The National Security Council on Monday decided to shrink each household’s social bubble to five fixed people, drastically scaling back past relaxations which allowed each person to see 15 different people each week.
But an additional provision to the rules which allows group activities with up to ten people as well as the lack of clarity regarding telework left many residents wondering how to navigate the new regulations.
In a message coinciding with the entry into force of the new rules, Prime Minister Sophie Wilmès tweeted an explainer of the new rules on Wednesday.
“Important changes from this Wednesday. We must adjust our social contacts for the next four weeks,” she wrote, sharing some examples to help residents better understand situations and encounters which the new rules allow.
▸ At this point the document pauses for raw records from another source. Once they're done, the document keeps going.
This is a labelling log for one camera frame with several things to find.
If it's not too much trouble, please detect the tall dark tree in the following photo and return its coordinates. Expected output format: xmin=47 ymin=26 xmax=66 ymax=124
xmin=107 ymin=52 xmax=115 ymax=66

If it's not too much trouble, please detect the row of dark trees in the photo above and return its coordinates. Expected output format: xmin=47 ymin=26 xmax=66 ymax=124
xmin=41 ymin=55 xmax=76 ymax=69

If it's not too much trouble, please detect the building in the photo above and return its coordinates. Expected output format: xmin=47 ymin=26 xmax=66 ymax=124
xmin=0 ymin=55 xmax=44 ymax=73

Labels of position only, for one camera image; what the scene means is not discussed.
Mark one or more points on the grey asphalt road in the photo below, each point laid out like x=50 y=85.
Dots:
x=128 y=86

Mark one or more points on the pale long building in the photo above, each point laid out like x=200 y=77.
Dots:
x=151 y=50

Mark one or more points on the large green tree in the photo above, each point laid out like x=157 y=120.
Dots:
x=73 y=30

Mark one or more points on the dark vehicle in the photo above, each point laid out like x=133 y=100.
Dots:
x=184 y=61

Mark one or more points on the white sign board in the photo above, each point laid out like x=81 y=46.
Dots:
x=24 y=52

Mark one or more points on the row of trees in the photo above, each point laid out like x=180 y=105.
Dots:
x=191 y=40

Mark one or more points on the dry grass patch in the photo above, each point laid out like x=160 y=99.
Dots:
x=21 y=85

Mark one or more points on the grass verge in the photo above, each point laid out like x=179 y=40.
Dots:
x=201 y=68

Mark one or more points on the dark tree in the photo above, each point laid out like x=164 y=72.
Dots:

Changement important à partir de ce mercredi, nous devons ajuster nos contacts sociaux pour les 4 prochaines semaines. Qu’est-ce qui est possible? Quelques éléments de réponse. #Coronaviruspic.twitter.com/WUjqt2X0Oz
The short video, posted in Dutch and French, explains that close social contacts are allowed only with the five people belonging to an entire household’s fixed social bubble.
Sharing a meal, having a barbecue, going for a drink or “being close to one another” are some of the activities listed as allowed for the 5-person social bubbles.
Groups of up to ten people can still meet outings such as going to a museum or going for a walk or a bike ride provided that social distancing is respected, with the use of face masks encouraged as additional protection.
While telework has only made mandatory in Antwerp, where authorities have also imposed a late-night curfew to beat back surging infection rates, working from home is “strongly recommended” in the rest of Belgium.
Employees who must go to the workplace are urged to keep their distances with their colleagues.
The video also reminds viewers that shopping must now be done alone, except for people requiring assistance — just like during the full-out lockdown— and that each customer can stay inside a shop for a maximum of 30 minutes.
Wilmès’ explainer also coincides with a wider campaign by Belgium’s Crisis Centre to get residents to stick to new rules, which aim to bring infection rates down sufficiently in order to avoid a new all-out lockdown.